Activity: Wherever the string "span" turns up in the data, copy the whole line.

Information supplied:

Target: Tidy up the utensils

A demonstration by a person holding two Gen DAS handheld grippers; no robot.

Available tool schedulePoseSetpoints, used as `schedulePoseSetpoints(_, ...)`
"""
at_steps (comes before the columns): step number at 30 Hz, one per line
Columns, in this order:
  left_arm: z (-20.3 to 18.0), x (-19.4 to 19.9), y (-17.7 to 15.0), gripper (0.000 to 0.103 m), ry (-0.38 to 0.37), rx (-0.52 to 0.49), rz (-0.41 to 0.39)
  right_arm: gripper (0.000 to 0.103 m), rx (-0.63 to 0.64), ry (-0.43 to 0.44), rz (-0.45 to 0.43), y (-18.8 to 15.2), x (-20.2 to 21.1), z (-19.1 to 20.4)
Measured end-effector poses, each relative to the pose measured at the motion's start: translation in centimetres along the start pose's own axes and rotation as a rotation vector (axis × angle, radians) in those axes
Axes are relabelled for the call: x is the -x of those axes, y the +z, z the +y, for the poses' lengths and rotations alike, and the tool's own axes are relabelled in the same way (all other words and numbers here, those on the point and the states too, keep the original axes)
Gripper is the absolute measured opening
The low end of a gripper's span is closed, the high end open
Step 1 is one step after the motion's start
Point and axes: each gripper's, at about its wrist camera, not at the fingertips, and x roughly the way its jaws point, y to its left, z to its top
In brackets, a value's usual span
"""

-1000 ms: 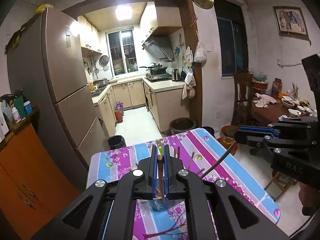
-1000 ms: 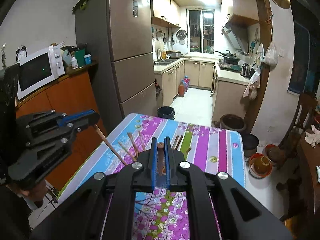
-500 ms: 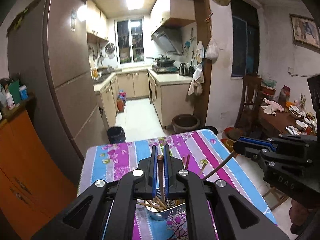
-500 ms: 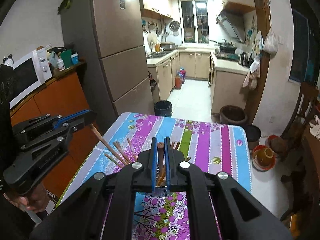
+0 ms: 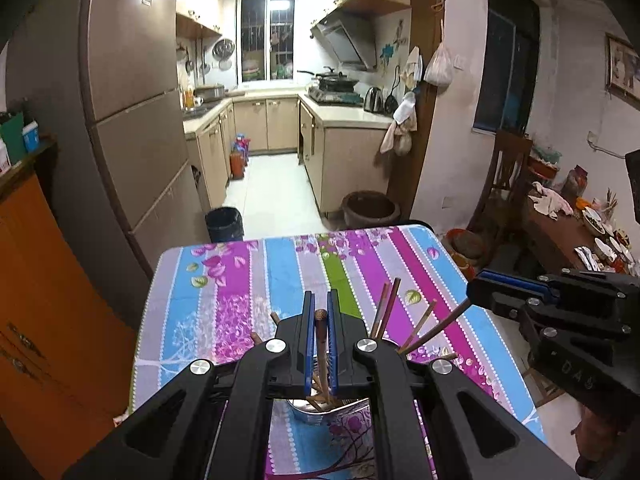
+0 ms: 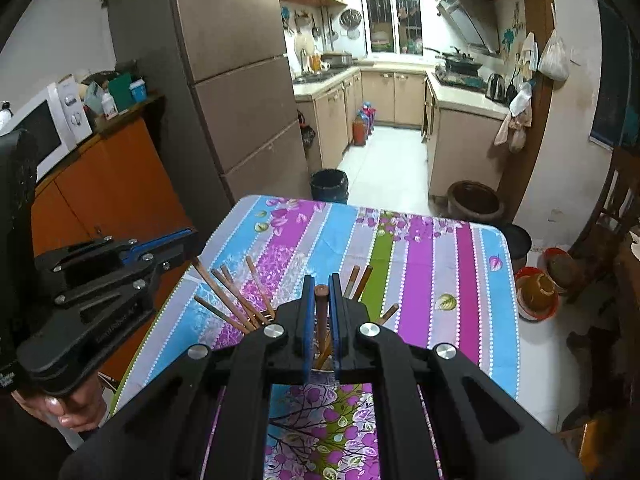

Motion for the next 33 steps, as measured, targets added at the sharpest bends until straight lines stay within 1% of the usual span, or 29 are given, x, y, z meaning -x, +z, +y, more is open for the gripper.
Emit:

Output for this task:
The low end of a gripper's span is closed, the high end open
In brackets, a value's usual span
Motion for the next 33 steps, as measured, targets added at the sharpest bends until straight lines stay within 1% of the usual span, or 29 are given, x, y, z meaning -x, +z, +y, more is open for the gripper.

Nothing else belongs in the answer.